Truncate variable-length object fields to fixed length
Cythonized version of this function will be introduced in root_numpy
If length==1 then the subarray will become a scalar.
"""
if not rec.shape[0]:
raise ValueError("cannot truncate empty structured array")
first_rec = rec[0]
if length == 1:
# make this a scalar
dtype = [(rec.dtype.names[i], first_rec[i].dtype)
for i in range(len(first_rec))]
else:
dtype = [(rec.dtype.names[i], first_rec[i].dtype, (length,))
for i in range(len(first_rec))]
out = np.empty(rec.shape[0], dtype=dtype)
if fill_value is not None:
if isinstance(fill_value, dict):
for name, value in fill_value:
out[name].fill(value)
else:
out.fill(fill_value)
indices = np.ones(rec.shape[0], dtype=bool)
idx = 0
if length == 1:
for record in rec:
if record[0].shape[0] == 0:
indices[idx] = False
else:
for ifield, field in enumerate(record):
out[idx][ifield] = field[0]
idx += 1
else:
for record in rec:
if record[0].shape[0] < length:
indices[idx] = False
for ifield, field in enumerate(record):
out[idx][ifield][:min(field.shape[0], length)] = field[:length]
idx += 1
if return_indices:
return out, indices
return out
Clearly a bit slow since it's looping in python, but I want to Cythonize this and put something like it in root_numpy soon.
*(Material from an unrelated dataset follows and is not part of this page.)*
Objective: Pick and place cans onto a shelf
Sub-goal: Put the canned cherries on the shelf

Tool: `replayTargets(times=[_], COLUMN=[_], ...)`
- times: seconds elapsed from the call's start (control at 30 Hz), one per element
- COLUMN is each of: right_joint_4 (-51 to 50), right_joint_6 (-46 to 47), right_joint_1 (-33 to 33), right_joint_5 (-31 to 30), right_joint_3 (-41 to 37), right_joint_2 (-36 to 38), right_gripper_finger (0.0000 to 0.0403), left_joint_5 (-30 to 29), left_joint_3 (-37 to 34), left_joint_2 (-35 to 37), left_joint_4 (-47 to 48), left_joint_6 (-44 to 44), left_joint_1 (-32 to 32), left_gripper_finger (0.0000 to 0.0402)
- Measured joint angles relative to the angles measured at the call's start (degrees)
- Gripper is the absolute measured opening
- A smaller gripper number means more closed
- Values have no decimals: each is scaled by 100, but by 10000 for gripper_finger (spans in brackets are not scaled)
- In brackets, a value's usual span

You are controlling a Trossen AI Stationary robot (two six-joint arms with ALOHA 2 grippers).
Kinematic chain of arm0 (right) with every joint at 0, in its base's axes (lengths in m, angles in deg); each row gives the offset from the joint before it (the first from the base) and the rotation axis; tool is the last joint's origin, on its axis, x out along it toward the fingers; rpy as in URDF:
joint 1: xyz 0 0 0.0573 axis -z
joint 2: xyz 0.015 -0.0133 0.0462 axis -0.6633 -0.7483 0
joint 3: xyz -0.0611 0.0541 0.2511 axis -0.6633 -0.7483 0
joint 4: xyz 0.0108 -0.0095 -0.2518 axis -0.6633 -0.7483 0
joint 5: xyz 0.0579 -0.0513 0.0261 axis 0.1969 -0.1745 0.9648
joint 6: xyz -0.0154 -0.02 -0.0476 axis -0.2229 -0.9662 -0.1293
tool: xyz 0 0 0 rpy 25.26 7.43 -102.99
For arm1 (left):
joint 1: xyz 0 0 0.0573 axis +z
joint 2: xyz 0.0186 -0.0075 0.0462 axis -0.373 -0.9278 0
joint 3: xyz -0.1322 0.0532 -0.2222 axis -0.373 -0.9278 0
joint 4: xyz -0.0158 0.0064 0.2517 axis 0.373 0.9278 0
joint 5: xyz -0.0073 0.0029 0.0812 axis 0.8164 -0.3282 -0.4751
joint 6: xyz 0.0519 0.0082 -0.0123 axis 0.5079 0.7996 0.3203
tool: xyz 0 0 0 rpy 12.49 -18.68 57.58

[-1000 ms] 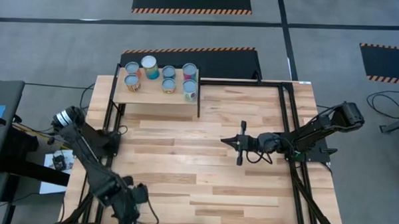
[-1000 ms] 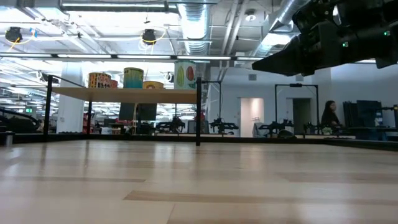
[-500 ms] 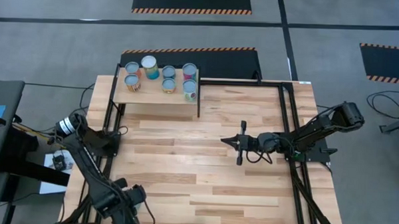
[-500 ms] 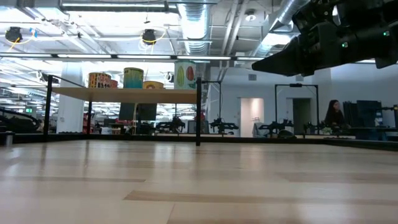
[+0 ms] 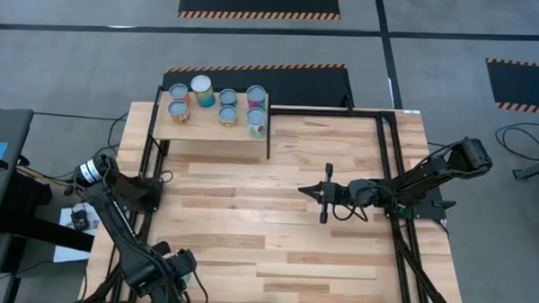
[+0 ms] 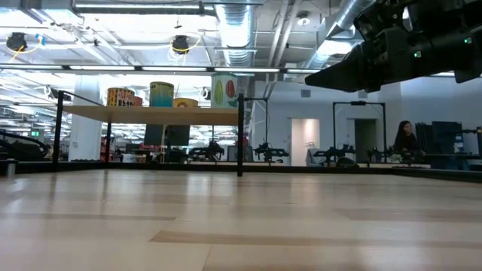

root_numpy's stretch also has a return_indices argument (default False) when True will return the original indices of the elements in the subarrays which indirectly allows you to associate the object elements with the original event indices.
for [[2, 3, 1], [0, 2]]
for an object field in a structured array, stretch(a, return_indices=True)
would give [2, 3, 1, 0, 2]
and [0, 1, 2, 0, 1]
as the indices (0 repeats for each first element in the subarrays).
Hi @ndawe,
I'm afraid that that functionality is broken for me currently (crashes on the record[0].shape accessing). And it flattens all the vector branches to the same maximum length, which is not exactly desirable. It would be great to have a function in root_numpy which ensures that each column - let's say taus_eta - is truncated to whatever the maximum is for that column (or a user-specified column-dependent maximum) and which allows the user to set the type.
That is, for a certain array, something like
transform_array(array, maxima={"taus_eta" : 3, "electrons_eta" : 11}, types={"taus_eta": np.float32, "electrons_eta" : np.float32})
as that would give the user full control over the data, while massaging it into a format that numpy can take.
I'll fix that crash due to record[0].shape
. Regarding the truncation, this is ongoing work around #266 (see option 3 there)
Can you also just paste the stacktrace you saw here?